An exact transcription is needed of the lines below from the one with "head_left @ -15" through the one with "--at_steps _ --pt", with no other lines and no pictures.

Records contained in a dataset

▶

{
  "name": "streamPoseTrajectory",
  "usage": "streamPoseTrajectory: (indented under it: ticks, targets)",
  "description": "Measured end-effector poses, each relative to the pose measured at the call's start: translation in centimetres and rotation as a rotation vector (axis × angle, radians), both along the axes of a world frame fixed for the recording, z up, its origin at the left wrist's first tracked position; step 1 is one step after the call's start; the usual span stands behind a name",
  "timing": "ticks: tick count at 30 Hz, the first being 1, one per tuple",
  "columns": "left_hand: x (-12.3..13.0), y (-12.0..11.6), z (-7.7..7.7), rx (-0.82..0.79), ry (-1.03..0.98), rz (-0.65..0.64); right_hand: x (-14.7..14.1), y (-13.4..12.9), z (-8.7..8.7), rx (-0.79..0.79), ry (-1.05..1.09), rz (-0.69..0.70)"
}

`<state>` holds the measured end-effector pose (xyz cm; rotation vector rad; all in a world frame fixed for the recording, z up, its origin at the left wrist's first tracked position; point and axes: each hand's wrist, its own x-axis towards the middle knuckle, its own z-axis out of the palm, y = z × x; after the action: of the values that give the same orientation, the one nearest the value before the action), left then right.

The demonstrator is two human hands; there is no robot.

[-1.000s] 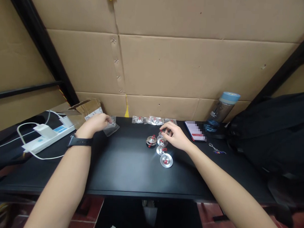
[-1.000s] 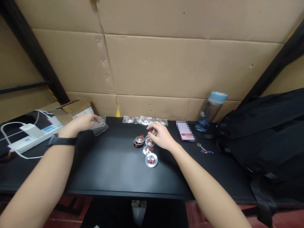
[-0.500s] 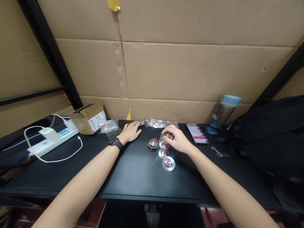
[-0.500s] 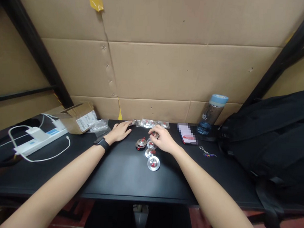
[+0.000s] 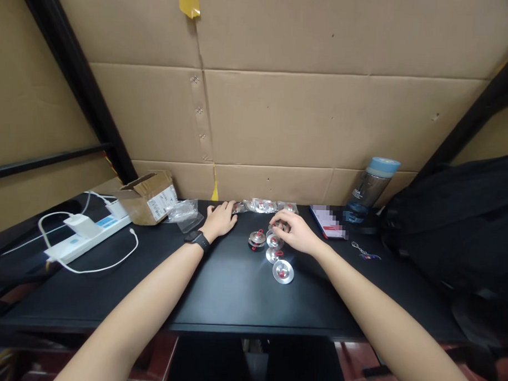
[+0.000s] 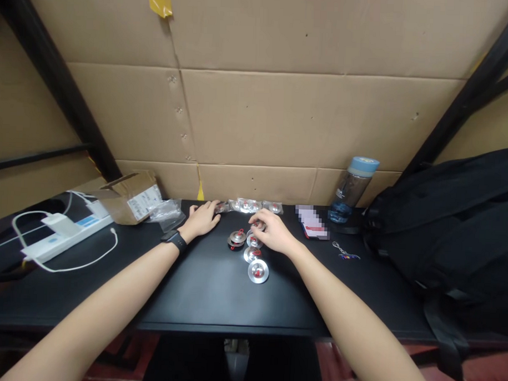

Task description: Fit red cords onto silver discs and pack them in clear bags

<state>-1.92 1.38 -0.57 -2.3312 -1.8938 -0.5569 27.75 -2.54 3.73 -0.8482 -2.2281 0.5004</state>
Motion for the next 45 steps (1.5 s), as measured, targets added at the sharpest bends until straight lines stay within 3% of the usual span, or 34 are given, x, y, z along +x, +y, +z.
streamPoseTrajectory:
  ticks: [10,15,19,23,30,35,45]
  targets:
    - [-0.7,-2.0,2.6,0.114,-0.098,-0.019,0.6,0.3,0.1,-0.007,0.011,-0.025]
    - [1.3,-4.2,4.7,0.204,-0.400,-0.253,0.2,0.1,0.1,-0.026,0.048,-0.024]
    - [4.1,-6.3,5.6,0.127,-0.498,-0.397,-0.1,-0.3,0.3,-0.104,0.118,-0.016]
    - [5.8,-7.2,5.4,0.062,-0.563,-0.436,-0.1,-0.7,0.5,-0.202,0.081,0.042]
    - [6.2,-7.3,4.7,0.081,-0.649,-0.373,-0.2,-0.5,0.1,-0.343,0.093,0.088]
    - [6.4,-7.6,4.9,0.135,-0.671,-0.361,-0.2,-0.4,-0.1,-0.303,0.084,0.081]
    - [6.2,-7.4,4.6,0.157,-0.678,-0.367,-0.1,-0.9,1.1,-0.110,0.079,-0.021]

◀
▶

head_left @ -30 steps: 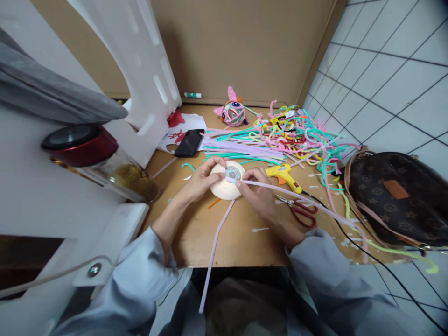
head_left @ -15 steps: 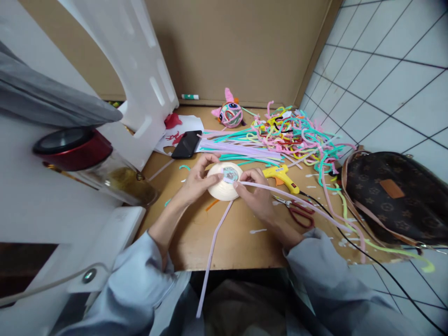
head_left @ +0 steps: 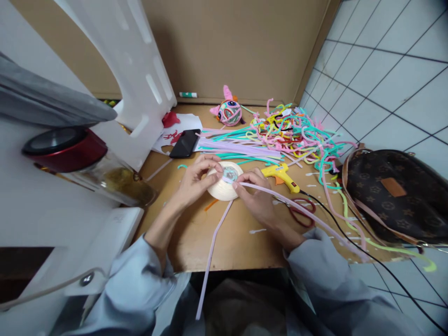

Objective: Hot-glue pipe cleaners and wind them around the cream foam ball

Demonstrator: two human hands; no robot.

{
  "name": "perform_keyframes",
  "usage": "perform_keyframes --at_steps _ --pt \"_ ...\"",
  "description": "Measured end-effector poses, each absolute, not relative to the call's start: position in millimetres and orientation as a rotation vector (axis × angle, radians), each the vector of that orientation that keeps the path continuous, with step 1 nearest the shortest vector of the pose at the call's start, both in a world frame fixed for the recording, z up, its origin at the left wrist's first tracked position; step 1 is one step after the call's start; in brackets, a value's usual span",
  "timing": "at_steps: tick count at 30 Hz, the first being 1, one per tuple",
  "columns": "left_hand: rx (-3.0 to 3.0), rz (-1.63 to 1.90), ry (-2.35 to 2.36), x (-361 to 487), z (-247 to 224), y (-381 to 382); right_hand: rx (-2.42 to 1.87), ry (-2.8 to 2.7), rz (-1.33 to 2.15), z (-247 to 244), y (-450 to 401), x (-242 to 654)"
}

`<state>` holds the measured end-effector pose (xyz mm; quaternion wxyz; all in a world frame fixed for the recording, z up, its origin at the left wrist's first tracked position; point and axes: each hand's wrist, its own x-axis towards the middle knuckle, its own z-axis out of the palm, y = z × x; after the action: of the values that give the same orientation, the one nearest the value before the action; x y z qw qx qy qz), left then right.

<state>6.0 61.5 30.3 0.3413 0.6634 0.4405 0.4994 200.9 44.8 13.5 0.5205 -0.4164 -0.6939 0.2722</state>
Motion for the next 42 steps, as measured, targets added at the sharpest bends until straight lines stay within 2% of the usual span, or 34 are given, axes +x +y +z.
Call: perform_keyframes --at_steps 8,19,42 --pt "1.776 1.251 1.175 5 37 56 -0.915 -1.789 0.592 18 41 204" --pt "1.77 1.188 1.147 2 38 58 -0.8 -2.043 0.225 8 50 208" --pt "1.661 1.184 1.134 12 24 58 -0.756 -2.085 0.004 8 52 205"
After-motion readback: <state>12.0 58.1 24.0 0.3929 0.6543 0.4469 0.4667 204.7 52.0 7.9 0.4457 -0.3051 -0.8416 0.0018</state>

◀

Completed exercise:
head_left @ -15 steps: 
head_left @ +0 steps: 

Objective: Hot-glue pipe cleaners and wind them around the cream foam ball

Demonstrator: two human hands; no robot.

{
  "name": "perform_keyframes",
  "usage": "perform_keyframes --at_steps _ --pt \"_ ...\"",

This completes the output for the exercise.